Chemical reactions involve billions of individual molecules enacting a complicated dance of bond breaking and formation. In an elegant technical accomplishment that could help researchers better understand these complex interactions, scientists have now choreographed individual molecules to vibrate, break bonds, and move on a surface in specified ways.
In the May 29 Nature, an international team of researchers describes how it used the electron-emitting tip of a scanning tunneling microscope (STM) to make individual ammonia molecules move in either of two ways.
Since the advent of STMs in the 1980s, scientists have used the instruments to produce striking images of surfaces at atomic scales and more recently to push or pull individual atoms and molecules around surfaces. In other experiments, researchers have bombarded molecules with electrons possessing enough energy to detach the molecules from an underlying surface.
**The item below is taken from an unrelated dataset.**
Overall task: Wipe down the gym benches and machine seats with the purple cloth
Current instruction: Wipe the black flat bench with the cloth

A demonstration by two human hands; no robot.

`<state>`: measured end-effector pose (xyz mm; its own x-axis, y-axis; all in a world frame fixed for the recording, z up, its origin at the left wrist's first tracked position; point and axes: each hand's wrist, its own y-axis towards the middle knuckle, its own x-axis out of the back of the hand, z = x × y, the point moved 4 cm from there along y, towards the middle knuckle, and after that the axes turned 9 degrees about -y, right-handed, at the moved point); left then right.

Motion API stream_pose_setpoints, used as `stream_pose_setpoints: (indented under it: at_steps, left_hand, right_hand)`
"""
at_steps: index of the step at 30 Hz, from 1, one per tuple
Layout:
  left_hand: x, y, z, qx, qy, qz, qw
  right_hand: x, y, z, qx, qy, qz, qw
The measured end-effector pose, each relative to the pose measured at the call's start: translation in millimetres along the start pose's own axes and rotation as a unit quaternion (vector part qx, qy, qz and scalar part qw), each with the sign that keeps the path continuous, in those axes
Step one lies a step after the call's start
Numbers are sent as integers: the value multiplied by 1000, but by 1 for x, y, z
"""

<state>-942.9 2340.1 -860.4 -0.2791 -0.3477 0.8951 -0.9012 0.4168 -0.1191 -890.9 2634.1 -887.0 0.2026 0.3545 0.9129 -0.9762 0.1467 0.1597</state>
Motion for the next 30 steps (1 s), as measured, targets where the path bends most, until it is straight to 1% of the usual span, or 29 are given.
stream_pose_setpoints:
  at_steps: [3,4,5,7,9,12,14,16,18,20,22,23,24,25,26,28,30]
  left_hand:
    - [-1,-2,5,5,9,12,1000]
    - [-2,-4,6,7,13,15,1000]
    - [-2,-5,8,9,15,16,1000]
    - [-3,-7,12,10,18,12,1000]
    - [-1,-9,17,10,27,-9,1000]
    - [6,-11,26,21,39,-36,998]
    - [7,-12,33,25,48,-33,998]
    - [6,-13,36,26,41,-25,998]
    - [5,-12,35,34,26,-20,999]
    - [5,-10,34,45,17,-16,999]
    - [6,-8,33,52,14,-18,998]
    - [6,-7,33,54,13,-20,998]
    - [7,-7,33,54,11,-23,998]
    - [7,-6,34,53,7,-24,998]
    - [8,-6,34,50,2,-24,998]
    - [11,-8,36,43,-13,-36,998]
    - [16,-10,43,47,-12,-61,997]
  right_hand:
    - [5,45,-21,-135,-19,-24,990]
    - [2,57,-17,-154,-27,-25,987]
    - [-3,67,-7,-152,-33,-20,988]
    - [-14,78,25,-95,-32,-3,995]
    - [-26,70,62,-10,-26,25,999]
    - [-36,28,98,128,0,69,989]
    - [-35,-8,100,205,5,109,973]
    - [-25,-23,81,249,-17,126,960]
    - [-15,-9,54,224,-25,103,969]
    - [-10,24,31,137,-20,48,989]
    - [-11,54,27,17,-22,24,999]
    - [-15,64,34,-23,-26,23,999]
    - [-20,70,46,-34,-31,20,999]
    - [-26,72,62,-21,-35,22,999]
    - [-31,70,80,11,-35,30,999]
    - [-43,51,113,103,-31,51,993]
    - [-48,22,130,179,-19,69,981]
In the current study, Jose Pascual of the Fritz-Haber-Institut der Max-Planck-Gesellschaft in Berlin and the Institut de Ciència de Materials de Barcelona-CSIC in Bellaterra, Spain, and his colleagues selectively tweaked the vibrations of individual molecules to produce two different movements. To do this, the team used STM electrons with precise energies that excited only one of two types of molecular vibration. That, in turn, primed individual molecules to react in specific ways.
The researchers demonstrated the technique with ammonia molecules, which are each made of a nitrogen atom linked to three hydrogen atoms in a pyramidal geometry. When ammonia rests on a copper surface, nitrogen chemically bonds to the copper and the hydrogens stick up. But when Pascual and his colleagues adjust their STM’s tip to emit electrons of about 270 millielectronvolts, ammonia molecules that are hit invert like an umbrella in the wind. Their hydrogen atoms flip toward the surface, the copper-nitrogen bond breaks, and the molecule pops off the surface.
When the researchers used electrons of about 400 millielectronvolts, however, the hydrogen atoms repeatedly stretched apart and pulled back together. This vibration weakened the nitrogen-copper bond, permitting the molecule to slide across the copper surface.
This is a pioneering experiment, says Dennis Jacobs of the University of Notre Dame in Indiana. Pascual’s group has shown that it’s possible to use STMs with “surgical precision” to dictate the behavior of individual molecules on a surface, he says.
Ammonia molecules and copper surfaces don’t have special significance, notes Jacobs. Nor are the demonstrated behaviors–desorption from a surface and lateral movement–necessarily useful ones. Rather, he says, the exciting achievement is the technique itself, which may now be applied to a variety of molecules and motions.